Waiting for Jesus (1 Corinthians 1:4-9)

My least favorite part of visiting the doctor is sitting in the waiting room (can I get an amen?). Maybe I am just impatient, but I like to be in-and-out when I see the doctor or the dentist. If I’m going to be told I have a cavity or need a prescription for a rash, I’d rather just get it over with. But there I am, sitting on an uncomfortable chair just listening for my name and piddling around on my phone. Waiting often feels annoying.

Yet, waiting is the posture of the Christian life. Read the Bible and the posture of waiting describes most of the people and times in the Old and New Testaments. Abraham waited quite a while for the promised son. David waited years to sit on the throne. Israel waited centuries for the coming of the Messiah.

In the New Testament, Paul writes that the Corinthians lack no gift as they “wait for the revealing of our Lord Jesus Christ” (1 Cor 1:7).

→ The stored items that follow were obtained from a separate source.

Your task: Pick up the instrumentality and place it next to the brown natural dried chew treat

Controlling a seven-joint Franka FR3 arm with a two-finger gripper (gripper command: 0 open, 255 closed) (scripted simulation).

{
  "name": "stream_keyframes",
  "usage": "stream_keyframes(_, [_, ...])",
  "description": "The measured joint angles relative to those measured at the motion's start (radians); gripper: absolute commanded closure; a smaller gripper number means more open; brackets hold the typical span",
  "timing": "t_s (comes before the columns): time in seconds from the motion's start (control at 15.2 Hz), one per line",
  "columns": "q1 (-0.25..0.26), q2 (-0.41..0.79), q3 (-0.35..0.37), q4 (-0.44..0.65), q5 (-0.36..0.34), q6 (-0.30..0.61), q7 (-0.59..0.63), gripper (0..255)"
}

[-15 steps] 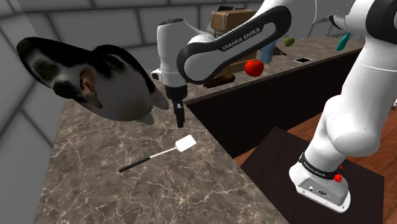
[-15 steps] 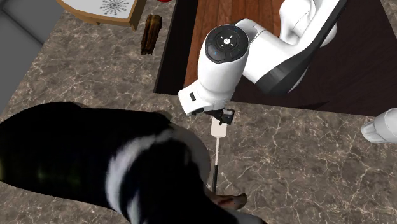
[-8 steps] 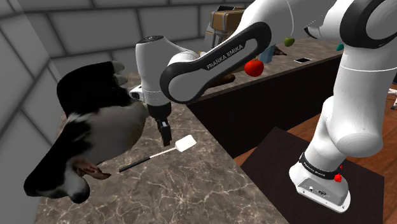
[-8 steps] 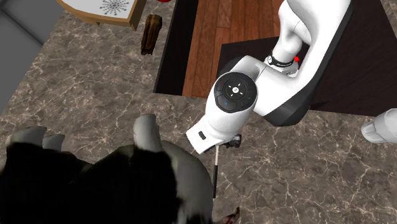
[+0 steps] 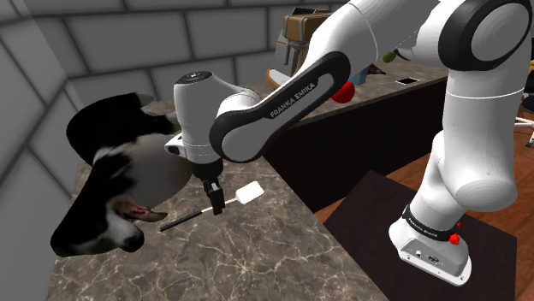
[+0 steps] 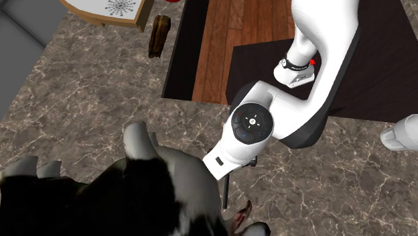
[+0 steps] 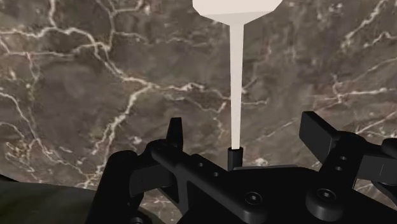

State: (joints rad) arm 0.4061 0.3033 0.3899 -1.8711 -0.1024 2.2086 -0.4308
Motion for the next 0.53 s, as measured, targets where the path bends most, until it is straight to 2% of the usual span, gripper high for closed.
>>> stream_keyframes(0.53, [0.004,0.019,-0.003,-0.012,-0.01,0.03,0.006,0])
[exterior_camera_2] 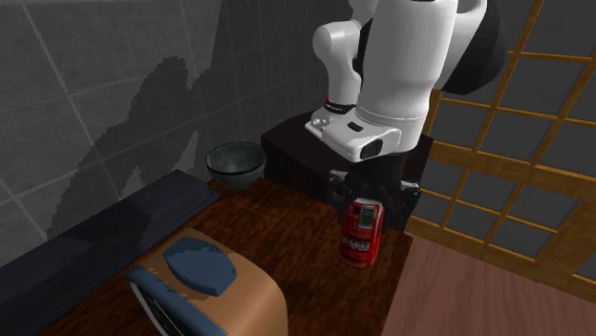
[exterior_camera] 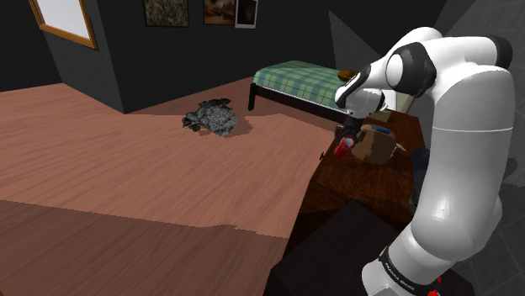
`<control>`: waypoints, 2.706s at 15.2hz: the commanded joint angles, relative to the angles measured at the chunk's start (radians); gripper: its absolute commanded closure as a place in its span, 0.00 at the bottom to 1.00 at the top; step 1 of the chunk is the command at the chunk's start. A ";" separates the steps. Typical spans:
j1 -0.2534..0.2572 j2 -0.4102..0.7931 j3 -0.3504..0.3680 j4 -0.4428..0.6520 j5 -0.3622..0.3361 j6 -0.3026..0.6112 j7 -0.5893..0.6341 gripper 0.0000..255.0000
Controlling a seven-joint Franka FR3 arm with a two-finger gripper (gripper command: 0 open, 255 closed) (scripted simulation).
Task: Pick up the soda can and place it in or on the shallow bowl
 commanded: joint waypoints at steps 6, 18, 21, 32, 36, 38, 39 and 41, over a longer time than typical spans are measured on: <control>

We live in a time of waiting. The next big event in God’s purposes for the world is the second coming of Jesus. We are waiting for his revealing, when God will reveal to the world that Jesus is Lord and every knee will have to bow and every tongue confess that he is Lord.

But this posture of waiting is not passive. We are not just dawdling around here on earth twiddling our thumbs waiting for Jesus. This is not a kick-back-and-take-a-nap kind of waiting.

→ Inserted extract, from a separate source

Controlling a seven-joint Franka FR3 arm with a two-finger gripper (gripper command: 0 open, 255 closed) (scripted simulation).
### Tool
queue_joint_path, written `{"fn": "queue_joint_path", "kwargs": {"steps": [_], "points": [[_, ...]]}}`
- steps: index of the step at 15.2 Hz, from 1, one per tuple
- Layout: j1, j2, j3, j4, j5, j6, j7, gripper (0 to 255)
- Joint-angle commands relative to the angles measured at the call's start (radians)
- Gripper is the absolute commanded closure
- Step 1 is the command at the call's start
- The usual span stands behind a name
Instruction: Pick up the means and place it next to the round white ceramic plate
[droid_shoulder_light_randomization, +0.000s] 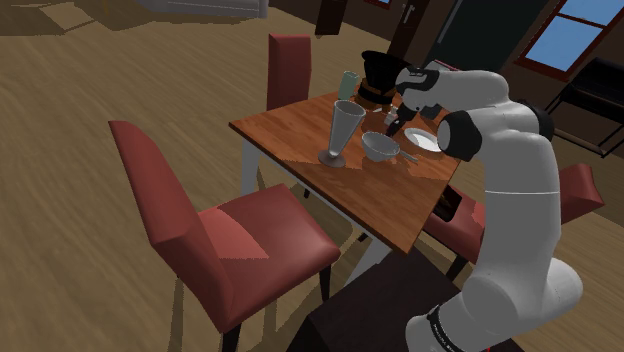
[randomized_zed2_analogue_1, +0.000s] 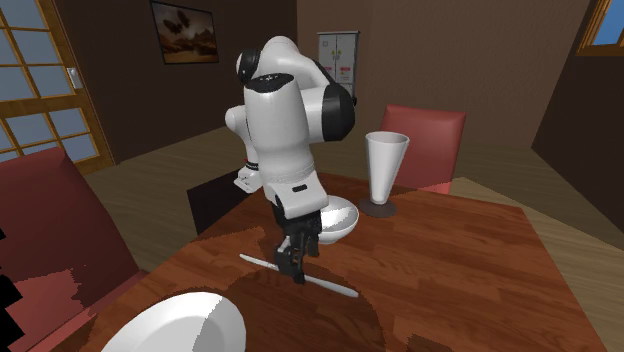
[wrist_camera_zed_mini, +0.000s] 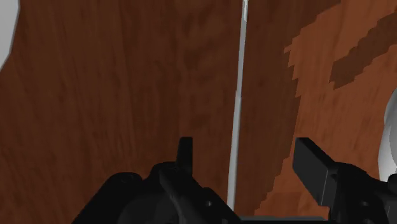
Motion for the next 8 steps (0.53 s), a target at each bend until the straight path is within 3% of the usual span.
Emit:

We are called to an active kind of waiting. In Jesus, God’s grace enriches us with spiritual gifts (1 Cor 1:4-7). God intends that we use these gifts of speech and knowledge and service during this time of waiting. This is a get-to-work-while-you-wait kind of waiting.

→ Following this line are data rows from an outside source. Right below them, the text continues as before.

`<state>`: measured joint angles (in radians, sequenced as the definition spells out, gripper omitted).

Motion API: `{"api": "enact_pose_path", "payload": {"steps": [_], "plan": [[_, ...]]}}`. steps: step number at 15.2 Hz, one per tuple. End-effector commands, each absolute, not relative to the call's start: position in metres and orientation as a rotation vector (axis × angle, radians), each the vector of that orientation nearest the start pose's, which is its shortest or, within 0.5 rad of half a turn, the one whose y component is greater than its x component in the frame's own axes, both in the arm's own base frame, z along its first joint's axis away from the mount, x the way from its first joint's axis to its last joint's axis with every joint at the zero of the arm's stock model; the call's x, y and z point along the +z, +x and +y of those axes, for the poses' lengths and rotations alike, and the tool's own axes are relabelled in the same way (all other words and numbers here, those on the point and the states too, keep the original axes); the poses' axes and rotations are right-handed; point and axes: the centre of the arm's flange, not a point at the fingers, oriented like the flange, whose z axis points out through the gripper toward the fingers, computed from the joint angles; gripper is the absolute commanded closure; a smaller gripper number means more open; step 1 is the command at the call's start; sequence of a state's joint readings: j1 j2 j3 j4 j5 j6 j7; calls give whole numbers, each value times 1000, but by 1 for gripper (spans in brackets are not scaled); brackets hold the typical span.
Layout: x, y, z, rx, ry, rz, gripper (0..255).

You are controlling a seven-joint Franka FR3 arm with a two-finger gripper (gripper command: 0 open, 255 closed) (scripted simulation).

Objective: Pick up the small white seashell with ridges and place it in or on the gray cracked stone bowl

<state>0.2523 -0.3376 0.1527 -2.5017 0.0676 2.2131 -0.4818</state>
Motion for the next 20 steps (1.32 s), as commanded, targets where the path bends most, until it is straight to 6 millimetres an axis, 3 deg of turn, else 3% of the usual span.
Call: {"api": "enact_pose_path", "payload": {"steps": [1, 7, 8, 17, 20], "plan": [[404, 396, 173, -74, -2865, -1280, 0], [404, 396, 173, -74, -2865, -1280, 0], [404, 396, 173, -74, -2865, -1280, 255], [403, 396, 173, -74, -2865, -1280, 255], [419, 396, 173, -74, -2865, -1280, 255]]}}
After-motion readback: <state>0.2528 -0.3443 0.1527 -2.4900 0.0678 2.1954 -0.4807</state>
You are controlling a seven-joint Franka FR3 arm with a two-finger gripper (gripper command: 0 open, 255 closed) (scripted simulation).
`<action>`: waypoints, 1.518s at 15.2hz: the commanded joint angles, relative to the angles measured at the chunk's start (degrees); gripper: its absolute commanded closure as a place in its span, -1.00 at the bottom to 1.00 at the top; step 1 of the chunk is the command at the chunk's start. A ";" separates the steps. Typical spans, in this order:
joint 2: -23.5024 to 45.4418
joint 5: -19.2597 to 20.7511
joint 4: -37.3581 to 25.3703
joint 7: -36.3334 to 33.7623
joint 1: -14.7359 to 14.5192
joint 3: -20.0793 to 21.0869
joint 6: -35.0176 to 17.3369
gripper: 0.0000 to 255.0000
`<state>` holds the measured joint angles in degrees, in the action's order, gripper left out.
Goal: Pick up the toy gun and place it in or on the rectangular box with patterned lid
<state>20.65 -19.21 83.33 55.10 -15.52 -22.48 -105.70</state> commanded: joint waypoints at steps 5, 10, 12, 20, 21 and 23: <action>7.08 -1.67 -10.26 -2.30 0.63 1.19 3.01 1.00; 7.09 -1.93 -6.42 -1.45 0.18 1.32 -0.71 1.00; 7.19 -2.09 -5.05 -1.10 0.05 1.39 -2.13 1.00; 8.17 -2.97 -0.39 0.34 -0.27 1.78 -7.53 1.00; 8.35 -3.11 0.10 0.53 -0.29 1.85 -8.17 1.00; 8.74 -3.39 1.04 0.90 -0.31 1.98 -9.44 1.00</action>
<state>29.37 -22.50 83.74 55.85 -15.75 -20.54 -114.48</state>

God does not leave us destitute while we wait. He enriches us with all we need for actively serving Christ. He gives us gifts of speech for encouraging one another, edifying Christ’s people, and sharing the gospel with the lost. He gives us gifts of knowledge to know how to live for his glory in a dark, complex world. These gifts are evidence of God’s grace. They confirm that the good news of Jesus is working among us (v. 6).

But our God not only gives us these gifts, he sustains us while we wait. Waiting takes strength. On our own, we would botch this whole waiting business. The Corinthians were doing a pretty good job of that with all the conflict in their church, the sin they let slide, the pride they let fester. Yet, God’s grace promised to sustain them, and it will sustain us to the very end.

God is always faithful (1 Cor 1:9). He has called us into fellowship with Jesus, and he will strengthen us to the very end when Jesus returns and the waiting is over. His grace saves and sustains. His grace establishes us as blameless before him, and in Christ we can never lose this position and this future.

For now, we are waiting for the day of our Lord Jesus Christ. But we are not in a waiting room watching for someone to come and fetch us. As Jesus put it several times in the Gospels, we are servants with work to do, gifts and resources to steward (Matt 24:45–51; 25:14–30; Luke 16:1–13; 17:7–10). God has enriched us and equipped us to live for him while we wait. We wait for the return of our King by using what he has given us for the sake of his kingdom and glory.